■ What is required
Reproduce the records below in full and word for word, excluding pictures.

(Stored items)
_ _ _

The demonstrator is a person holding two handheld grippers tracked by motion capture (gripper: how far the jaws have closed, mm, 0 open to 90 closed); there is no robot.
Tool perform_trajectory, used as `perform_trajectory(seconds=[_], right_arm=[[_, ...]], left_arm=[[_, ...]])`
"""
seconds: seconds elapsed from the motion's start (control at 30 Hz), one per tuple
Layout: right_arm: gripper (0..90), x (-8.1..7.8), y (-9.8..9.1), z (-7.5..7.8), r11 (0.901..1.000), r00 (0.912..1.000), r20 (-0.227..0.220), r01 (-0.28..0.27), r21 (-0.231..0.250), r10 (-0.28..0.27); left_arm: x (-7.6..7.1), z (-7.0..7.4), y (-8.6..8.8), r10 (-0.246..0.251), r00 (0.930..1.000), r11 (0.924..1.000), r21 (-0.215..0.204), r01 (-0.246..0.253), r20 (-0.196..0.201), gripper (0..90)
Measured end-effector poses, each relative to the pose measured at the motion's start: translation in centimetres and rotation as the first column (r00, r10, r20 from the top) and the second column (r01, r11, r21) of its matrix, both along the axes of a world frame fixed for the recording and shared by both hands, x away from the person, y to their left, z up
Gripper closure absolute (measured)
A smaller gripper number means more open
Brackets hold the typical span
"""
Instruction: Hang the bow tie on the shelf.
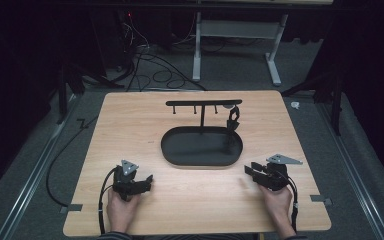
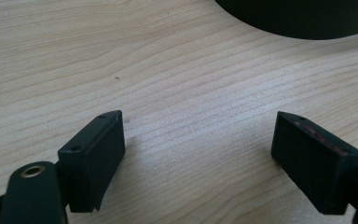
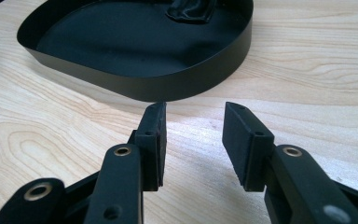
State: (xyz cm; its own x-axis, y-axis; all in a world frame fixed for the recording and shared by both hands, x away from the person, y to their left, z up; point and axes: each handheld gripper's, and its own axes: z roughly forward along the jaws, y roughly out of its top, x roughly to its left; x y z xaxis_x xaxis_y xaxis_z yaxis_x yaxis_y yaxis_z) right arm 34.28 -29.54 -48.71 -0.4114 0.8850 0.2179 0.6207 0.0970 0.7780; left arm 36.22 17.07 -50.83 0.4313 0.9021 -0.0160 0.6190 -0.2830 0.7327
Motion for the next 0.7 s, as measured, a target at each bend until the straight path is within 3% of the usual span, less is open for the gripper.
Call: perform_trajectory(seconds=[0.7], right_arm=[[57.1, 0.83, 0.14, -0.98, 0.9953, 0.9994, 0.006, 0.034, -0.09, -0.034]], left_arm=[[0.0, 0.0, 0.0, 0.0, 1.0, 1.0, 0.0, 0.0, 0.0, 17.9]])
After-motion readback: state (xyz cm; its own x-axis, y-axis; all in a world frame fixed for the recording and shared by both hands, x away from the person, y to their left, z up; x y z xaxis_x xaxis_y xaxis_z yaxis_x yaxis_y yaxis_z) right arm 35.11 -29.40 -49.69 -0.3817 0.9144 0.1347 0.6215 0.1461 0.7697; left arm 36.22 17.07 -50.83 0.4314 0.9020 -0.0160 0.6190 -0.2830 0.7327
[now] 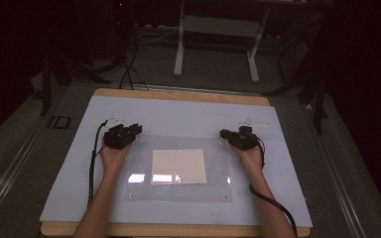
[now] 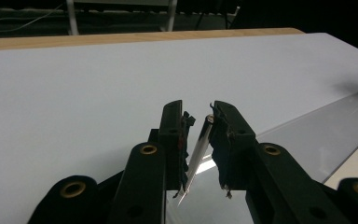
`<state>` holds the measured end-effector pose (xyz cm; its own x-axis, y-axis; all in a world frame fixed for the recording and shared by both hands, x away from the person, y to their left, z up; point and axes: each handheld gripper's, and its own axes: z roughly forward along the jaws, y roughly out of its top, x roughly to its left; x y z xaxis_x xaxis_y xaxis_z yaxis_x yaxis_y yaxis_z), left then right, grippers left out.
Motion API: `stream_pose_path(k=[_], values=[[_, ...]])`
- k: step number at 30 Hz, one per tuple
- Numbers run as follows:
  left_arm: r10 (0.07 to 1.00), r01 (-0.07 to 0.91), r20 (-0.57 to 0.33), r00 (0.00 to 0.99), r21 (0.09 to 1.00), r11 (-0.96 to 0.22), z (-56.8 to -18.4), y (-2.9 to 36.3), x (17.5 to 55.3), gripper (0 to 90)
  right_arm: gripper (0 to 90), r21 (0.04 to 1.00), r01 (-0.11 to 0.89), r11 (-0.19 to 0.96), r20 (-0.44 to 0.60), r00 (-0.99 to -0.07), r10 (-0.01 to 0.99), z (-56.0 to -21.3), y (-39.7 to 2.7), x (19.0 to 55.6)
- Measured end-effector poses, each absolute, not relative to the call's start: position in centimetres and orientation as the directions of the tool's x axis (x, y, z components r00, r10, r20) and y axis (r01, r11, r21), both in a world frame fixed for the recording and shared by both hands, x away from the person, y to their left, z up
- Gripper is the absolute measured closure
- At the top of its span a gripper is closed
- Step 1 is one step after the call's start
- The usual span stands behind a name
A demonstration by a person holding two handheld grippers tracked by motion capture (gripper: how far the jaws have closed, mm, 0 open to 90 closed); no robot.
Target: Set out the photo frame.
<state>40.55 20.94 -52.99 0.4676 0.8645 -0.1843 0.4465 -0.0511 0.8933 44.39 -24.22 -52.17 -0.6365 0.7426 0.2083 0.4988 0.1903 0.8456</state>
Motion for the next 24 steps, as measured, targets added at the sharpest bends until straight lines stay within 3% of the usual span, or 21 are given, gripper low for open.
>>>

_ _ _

■ Solution below
The demonstrator is a person holding two handheld grippers tracked by motion capture (gripper: how far the jaws have closed, mm, 0 open to 90 closed); there is no robot.
Tool perform_trajectory, used as `perform_trajectory(seconds=[_], right_arm=[[_, ...]], left_arm=[[_, ...]])`
"""
seconds: seconds elapsed from the motion's start (control at 30 Hz), one per tuple
Layout: right_arm: gripper (0..90), x (-8.1..7.8), y (-9.8..9.1), z (-7.5..7.8), r11 (0.901..1.000), r00 (0.912..1.000), r20 (-0.227..0.220), r01 (-0.28..0.27), r21 (-0.231..0.250), r10 (-0.28..0.27); left_arm: x (-7.6..7.1), z (-7.0..7.4), y (-8.6..8.8), r10 (-0.246..0.251), r00 (0.930..1.000), r11 (0.924..1.000), r21 (-0.215..0.204), r01 (-0.246..0.253), r20 (-0.196..0.201), gripper (0..90)
Measured end-effector poses, each relative to the pose measured at the motion's start: translation in centimetres and rotation as the first column (r00, r10, r20 from the top) and the second column (r01, r11, r21) of its matrix, both along the axes of a world frame fixed for the recording and shared by both hands, x away from the person, y to their left, z up
Gripper closure absolute (measured)
A smaller gripper number means more open
Brackets hold the typical span
"""
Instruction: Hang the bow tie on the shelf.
State: (xyz cm; its own x-axis, y-axis; all in a world frame fixed for the recording and shared by both hands, x away from the person, y to their left, z up; point and axes: each handheld gripper's, and its own axes: z roughly forward along the jaws, y roughly out of its top, x roughly to its left; x y z xaxis_x xaxis_y xaxis_z yaxis_x yaxis_y yaxis_z) right arm 34.28 -29.54 -48.71 -0.4114 0.8850 0.2179 0.6207 0.0970 0.7780; left arm 36.22 17.07 -50.83 0.4313 0.9021 -0.0160 0.6190 -0.2830 0.7327
Motion for the next 0.7 s, as measured, a target at each bend until the straight path is within 3% of the usual span, less is open for the gripper.
Call: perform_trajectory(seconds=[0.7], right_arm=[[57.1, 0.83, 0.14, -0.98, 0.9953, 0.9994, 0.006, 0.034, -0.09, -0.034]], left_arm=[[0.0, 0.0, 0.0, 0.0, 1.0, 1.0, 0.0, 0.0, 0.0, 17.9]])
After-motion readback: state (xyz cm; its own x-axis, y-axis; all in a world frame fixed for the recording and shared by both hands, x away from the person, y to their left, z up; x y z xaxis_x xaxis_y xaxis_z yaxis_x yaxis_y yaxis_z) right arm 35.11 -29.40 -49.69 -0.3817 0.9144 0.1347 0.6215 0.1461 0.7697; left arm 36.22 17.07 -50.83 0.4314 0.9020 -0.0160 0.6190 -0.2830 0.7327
[now] 
[now] 
`<state>` holds the measured end-effector pose (xyz cm; its own x-axis, y-axis; all in a world frame fixed for the recording and shared by both hands, x away from the person, y to their left, z up; point and axes: each handheld gripper's, and its own axes: z roughly forward along the jaws, y roughly out of its top, x roughly to its left; x y z xaxis_x xaxis_y xaxis_z yaxis_x yaxis_y yaxis_z), left then right, grippers left out.
Motion API: `stream_pose_path(k=[_], values=[[_, ...]])`
- k: step number at 30 Hz, one per tuple
- Numbers run as follows:
  left_arm: r10 (0.07 to 1.00), r01 (-0.07 to 0.91), r20 (-0.57 to 0.33), r00 (0.00 to 0.99), r21 (0.09 to 1.00), r11 (-0.96 to 0.22), z (-56.8 to -18.4), y (-2.9 to 36.3), x (17.5 to 55.3), gripper (0 to 90)
  right_arm: gripper (0 to 90), r21 (0.04 to 1.00), r01 (-0.11 to 0.89), r11 (-0.19 to 0.96), r20 (-0.44 to 0.60), r00 (-0.99 to -0.07), r10 (-0.01 to 0.99), z (-56.0 to -21.3), y (-39.7 to 2.7), x (19.0 to 55.6)
- Measured end-effector poses, each absolute, not relative to the call's start: position in centimetres and orientation as the directions of the tool's x axis (x, y, z components r00, r10, r20) and y axis (r01, r11, r21), both in a world frame fixed for the recording and shared by both hands, x away from the person, y to their left, z up
- Gripper is the absolute measured closure
- At the top of its span a gripper is closed
- Step 1 is one step after the call's start
- The usual span stands behind a name
A demonstration by a person holding two handheld grippers tracked by motion capture (gripper: how far the jaws have closed, mm, 0 open to 90 closed); no robot.
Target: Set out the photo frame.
<state>40.55 20.94 -52.99 0.4676 0.8645 -0.1843 0.4465 -0.0511 0.8933 44.39 -24.22 -52.17 -0.6365 0.7426 0.2083 0.4988 0.1903 0.8456</state>
Motion for the next 24 steps, as measured, targets added at the sharpest bends until straight lines stay within 3% of the usual span, or 21 are given, gripper low for open.
>>>

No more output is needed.